# Marriage in trouble..



## TwoOnTheBorder (17 d ago)

My husband and I have been married for a year this time. Previously we were married for 16 and divorced for a year. During our previous marriage he was extremely abusive. Physically and mentally. When we divorced and got back together it was because everything had changed. We’ve been married a little over a year now. Our sex life has stopped. Our togetherness has stopped. We’ve had a lot on our plate the last few months months but we moved back to his home town. I broke my leg. I’m on the men with no cast now. I’ve talked to him about it three times that it bothers me. Having a sex life is important to me. The first time he says he had Ed. He had medication for it yet never took it.
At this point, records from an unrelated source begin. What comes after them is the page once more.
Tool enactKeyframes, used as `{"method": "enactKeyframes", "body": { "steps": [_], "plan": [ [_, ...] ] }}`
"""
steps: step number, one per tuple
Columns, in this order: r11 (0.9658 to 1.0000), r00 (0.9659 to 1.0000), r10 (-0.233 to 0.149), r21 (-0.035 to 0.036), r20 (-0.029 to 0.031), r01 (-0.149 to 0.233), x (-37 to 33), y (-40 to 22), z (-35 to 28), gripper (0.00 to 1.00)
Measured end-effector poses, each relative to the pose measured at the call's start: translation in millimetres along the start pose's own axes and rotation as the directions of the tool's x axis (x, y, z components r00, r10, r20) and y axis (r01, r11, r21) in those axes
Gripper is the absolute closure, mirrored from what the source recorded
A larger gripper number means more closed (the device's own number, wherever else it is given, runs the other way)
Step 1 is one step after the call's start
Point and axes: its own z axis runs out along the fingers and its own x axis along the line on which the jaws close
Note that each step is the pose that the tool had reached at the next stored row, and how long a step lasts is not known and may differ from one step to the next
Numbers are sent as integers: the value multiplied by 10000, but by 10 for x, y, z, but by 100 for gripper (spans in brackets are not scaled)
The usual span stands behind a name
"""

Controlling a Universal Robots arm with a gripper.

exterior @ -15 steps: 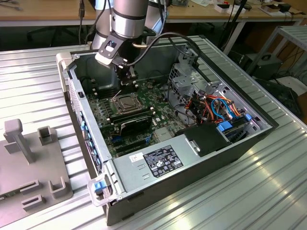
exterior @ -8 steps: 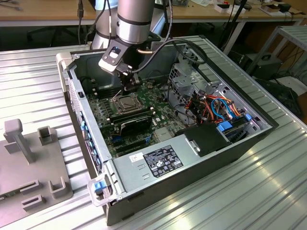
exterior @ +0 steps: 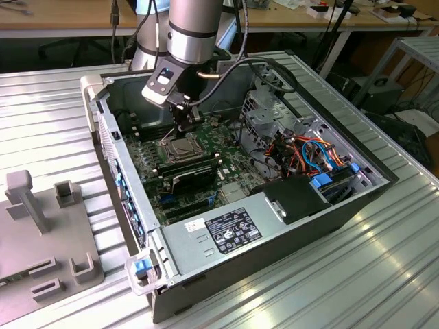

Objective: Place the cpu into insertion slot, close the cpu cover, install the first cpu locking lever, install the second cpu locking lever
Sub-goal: 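Install the first cpu locking lever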

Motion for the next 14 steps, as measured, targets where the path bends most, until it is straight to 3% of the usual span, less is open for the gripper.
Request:
{"method": "enactKeyframes", "body": {
  "steps": [6, 9, 10, 12, 14],
  "plan": [
    [9987, 9987, -519, -20, 9, 519, 0, 0, 0, 89],
    [9960, 9960, -894, -35, 17, 894, 0, 0, 0, 89],
    [9943, 9943, -1063, -41, 21, 1063, 0, 0, 0, 89],
    [9851, 9851, -1720, -65, 35, 1720, 0, 0, 0, 89],
    [9782, 9782, -2077, -78, 44, 2077, 0, 0, 0, 89]
  ]
}}
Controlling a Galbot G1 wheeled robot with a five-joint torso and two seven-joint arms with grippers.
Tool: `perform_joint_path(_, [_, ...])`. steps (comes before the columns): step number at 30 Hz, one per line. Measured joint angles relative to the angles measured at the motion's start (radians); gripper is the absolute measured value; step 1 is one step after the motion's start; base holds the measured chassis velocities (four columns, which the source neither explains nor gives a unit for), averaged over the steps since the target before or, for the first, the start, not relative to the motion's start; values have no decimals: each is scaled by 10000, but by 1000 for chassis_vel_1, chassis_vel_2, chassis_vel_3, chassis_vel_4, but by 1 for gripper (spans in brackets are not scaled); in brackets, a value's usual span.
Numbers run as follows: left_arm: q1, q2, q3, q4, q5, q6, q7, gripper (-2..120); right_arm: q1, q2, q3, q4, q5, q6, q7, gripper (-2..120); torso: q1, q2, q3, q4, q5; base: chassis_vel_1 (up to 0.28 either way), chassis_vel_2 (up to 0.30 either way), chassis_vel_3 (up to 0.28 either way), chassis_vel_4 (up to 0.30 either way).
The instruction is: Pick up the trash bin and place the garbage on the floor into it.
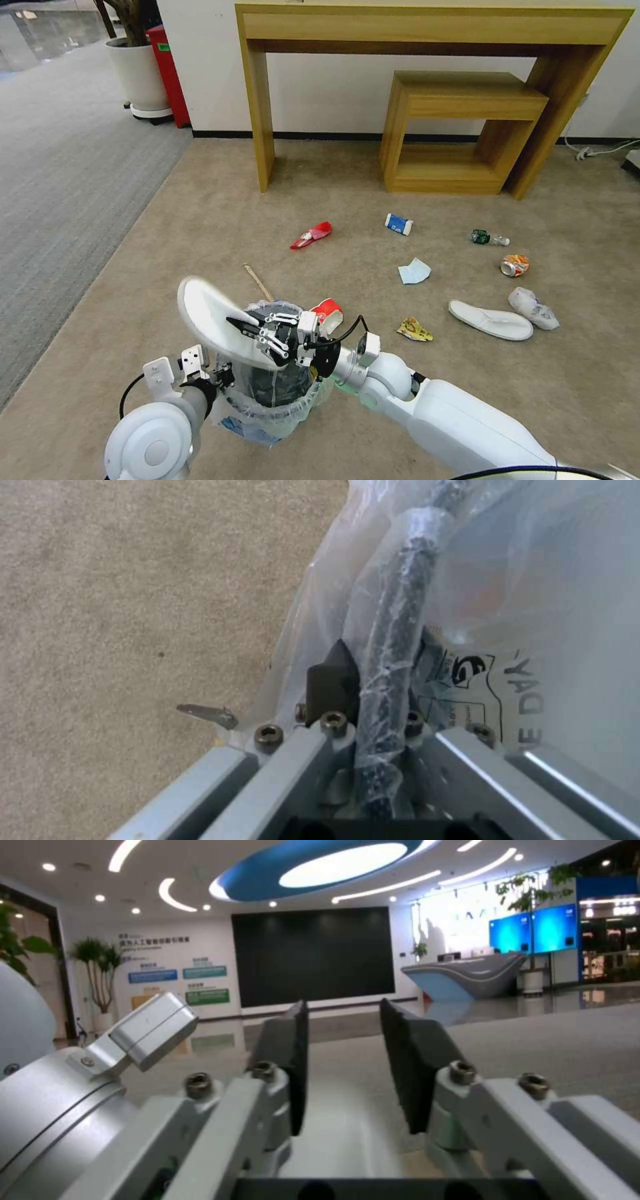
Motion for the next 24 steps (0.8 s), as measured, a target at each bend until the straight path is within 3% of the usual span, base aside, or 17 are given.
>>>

The second was bc I was in a cast. Now it’s bc he doesn’t want to hurt me. I’ve asked him if I’m attractive, he says yes. But makes no move to change the situation. I’ve tried and have been rejected multiple times. Where do we go from here??


----------



## gameopoly5 (5 mo ago)

TwoOnTheBorder said:


> My husband and I have been married for a year this time. Previously we were married for 16 and divorced for a year. During our previous marriage he was extremely abusive. Physically and mentally. When we divorced and got back together it was because everything had changed. We’ve been married a little over a year now. Our sex life has stopped. Our togetherness has stopped. We’ve had a lot on our plate the last few months months but we moved back to his home town. I broke my leg. I’m on the men with no cast now. I’ve talked to him about it three times that it bothers me. Having a sex life is important to me. The first time he says he had Ed. He had medication for it yet never took it. The second was bc I was in a cast. Now it’s bc he doesn’t want to hurt me. I’ve asked him if I’m attractive, he says yes. But makes no move to change the situation. I’ve tried and have been rejected multiple times. Where do we go from here??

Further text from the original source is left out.